WORK TASK: In full and without alteration, transcribe the listing.

PROVIDED MATERIAL:
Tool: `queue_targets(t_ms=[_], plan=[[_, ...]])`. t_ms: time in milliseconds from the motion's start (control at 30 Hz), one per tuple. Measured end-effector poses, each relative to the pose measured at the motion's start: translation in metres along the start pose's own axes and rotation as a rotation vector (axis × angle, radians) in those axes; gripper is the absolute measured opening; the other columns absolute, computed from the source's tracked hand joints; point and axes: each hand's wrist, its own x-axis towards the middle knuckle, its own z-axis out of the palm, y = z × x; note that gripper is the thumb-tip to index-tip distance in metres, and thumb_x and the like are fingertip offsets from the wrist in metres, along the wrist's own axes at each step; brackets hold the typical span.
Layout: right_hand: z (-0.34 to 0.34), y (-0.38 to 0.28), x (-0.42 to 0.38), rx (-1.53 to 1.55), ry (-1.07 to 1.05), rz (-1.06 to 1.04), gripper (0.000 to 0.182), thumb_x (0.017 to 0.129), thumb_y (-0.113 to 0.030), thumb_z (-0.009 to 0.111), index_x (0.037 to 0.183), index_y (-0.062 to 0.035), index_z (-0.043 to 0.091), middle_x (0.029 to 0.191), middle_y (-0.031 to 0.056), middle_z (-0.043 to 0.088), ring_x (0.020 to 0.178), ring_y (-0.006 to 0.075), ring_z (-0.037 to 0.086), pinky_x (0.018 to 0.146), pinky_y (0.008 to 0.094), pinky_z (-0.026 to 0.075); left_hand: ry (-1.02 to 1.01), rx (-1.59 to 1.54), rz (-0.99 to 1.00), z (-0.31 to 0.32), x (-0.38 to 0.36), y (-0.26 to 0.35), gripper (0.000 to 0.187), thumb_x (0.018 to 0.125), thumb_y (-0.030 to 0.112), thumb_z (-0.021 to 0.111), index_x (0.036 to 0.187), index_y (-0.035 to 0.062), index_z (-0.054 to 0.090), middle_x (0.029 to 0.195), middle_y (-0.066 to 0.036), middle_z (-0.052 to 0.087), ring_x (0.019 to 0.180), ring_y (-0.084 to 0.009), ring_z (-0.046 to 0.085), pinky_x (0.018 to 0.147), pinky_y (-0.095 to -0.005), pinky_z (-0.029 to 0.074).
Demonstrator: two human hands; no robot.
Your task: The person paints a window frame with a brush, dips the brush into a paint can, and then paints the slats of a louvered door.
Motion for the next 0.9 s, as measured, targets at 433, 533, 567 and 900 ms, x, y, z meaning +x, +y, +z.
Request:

TASK SOLUTION:
Tool: `queue_targets(t_ms=[_], plan=[[_, ...]])`. t_ms: time in milliseconds from the motion's start (control at 30 Hz), one per tuple. Measured end-effector poses, each relative to the pose measured at the motion's start: translation in metres along the start pose's own axes and rotation as a rotation vector (axis × angle, radians) in those axes; gripper is the absolute measured opening; the other columns absolute, computed from the source's tracked hand joints; point and axes: each hand's wrist, its own x-axis towards the middle knuckle, its own z-axis out of the palm, y = z × x; note that gripper is the thumb-tip to index-tip distance in metres, and thumb_x and the like are fingertip offsets from the wrist in metres, along the wrist's own axes at each step; brackets hold the typical span.
Layout: right_hand: z (-0.34 to 0.34), y (-0.38 to 0.28), x (-0.42 to 0.38), rx (-1.53 to 1.55), ry (-1.07 to 1.05), rz (-1.06 to 1.04), gripper (0.000 to 0.182), thumb_x (0.017 to 0.129), thumb_y (-0.113 to 0.030), thumb_z (-0.009 to 0.111), index_x (0.037 to 0.183), index_y (-0.062 to 0.035), index_z (-0.043 to 0.091), middle_x (0.029 to 0.191), middle_y (-0.031 to 0.056), middle_z (-0.043 to 0.088), ring_x (0.020 to 0.178), ring_y (-0.006 to 0.075), ring_z (-0.037 to 0.086), pinky_x (0.018 to 0.146), pinky_y (0.008 to 0.094), pinky_z (-0.026 to 0.075); left_hand: ry (-1.02 to 1.01), rx (-1.59 to 1.54), rz (-0.99 to 1.00), z (-0.31 to 0.32), x (-0.38 to 0.36), y (-0.26 to 0.35), gripper (0.000 to 0.187), thumb_x (0.018 to 0.125), thumb_y (-0.030 to 0.112), thumb_z (-0.021 to 0.111), index_x (0.036 to 0.187), index_y (-0.035 to 0.062), index_z (-0.054 to 0.090), middle_x (0.029 to 0.195), middle_y (-0.066 to 0.036), middle_z (-0.052 to 0.087), ring_x (0.019 to 0.180), ring_y (-0.084 to 0.009), ring_z (-0.046 to 0.085), pinky_x (0.018 to 0.147), pinky_y (-0.095 to -0.005), pinky_z (-0.029 to 0.074).
Demonstrator: two human hands; no robot.
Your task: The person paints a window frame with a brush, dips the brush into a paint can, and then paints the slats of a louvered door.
Motion for the next 0.9 s, as measured, targets at 433, 533, 567 and 900 ms, x, y, z meaning +x, +y, +z.
Request:

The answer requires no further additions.